The statistical distribution of language difficulty

General discussion about learning languages
s_allard
Blue Belt
Posts: 839
Joined: Sat Jul 25, 2015 3:01 pm
Location: Canada
Languages: French (N), English (N), Spanish (C2 Cert.), German (B2 Cert)
x 1740

Re: The statistical distribution of language difficulty

Postby s_allard » Sun Aug 01, 2021 4:10 am

ryanheise wrote:
s_allard wrote:
ryanheise wrote:Since I already explained before why length isn't significant, this time I'll try a demonstration rather than an explanation.

The demonstration is very nice but


It's just that I already explained to you multiple times why length is not a factor, and you weren't receptive to that (you continue to comment on length without even acknowledging those previous points about length) so I decided to try a different tack.

I wasn't talking about the size of half of Shrek. What I pointed out is that in 95 minutes Shrek has more unique vocabulary than 34000 podcasts combined if I understand chart1 correctly.


I've also already explained to you multiple times why document vocabulary size (the number of unique words in a document) is not a factor in graph 1. Bonus points if you can find it and quote it. I think it is more considerate for you to rephrase your discussion about a previously explained topic by including a reference to that previous explanation as it a starting point, rather than starting from zero each time. It takes a lot of effort for me to keep repeating the same explanation multiple times.

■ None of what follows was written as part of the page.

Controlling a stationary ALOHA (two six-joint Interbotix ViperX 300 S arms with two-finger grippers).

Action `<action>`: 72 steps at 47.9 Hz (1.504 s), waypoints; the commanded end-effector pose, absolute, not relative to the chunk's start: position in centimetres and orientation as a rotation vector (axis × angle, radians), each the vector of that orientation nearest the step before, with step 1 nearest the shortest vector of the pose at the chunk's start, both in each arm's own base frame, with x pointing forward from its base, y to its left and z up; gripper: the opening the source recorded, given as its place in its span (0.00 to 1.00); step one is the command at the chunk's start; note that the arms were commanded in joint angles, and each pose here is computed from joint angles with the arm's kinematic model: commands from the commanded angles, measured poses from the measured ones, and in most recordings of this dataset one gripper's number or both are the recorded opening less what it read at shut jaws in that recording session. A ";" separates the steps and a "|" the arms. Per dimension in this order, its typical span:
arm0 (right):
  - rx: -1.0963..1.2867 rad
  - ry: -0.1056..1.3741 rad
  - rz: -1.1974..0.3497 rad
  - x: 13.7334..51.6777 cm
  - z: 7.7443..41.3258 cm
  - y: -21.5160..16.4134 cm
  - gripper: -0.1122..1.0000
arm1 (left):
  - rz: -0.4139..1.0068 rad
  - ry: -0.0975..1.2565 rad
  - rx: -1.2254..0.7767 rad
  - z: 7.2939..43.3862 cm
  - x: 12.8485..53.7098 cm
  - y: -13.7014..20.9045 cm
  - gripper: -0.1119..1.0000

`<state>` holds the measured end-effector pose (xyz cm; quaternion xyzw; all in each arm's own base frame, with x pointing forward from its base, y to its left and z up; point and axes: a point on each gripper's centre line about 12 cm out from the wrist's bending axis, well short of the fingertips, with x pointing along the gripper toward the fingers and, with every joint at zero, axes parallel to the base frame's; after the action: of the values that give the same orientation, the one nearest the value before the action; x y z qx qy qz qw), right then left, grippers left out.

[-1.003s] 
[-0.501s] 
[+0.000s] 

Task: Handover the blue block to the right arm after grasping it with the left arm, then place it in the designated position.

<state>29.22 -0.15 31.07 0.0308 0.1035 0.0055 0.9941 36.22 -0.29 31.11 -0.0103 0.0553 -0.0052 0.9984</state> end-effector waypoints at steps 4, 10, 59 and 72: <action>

We would normally expect the podcasts to have some differences, however slight, in vocabulary between each other. One 30-minute podcast will probably use around 750 unique words but obviously the number of unique words in let’s say 20000 30-minute podcasts is much higher.


So the comment/explanation I would like you to go and find is the explanation of your confusion between document vocabulary size vs learner vocabulary size.
...


Well I give up. But I do have to thank you for all the effort in explaining and re-explaining things that are obviously beyond my grasp. Since I seem to be the only person who doesn’t understand some of the terminology and the methodology used here, I will just bow out and retreat to my academic cave. It’s kind of interesting that with 98% word coverage of this thread, I don’t understand most of it. On the other hand I find Paul Nation’s work on optimal receptive vocabulary size crystal clear although I have my own disagreements with him. Go figure, that’s just me.
0 x

Online
Dragon27
Green Belt
Posts: 379
Joined: Tue Aug 25, 2015 6:40 am
Languages: Russian (N)
English - best foreign language
Polish, Spanish - passive advanced
Tatar, German, French - studying
x 780

Re: The statistical distribution of language difficulty

Postby Dragon27 » Sun Aug 01, 2021 5:43 am

luke wrote:Let me try another compound word. Beetlejuice. That was a weird movie. Beetle Juice. Juice for Beetles. Or is it Juice of Beetles? I don't remember beetles or juice in the movie though. It was a hard movie to sit through.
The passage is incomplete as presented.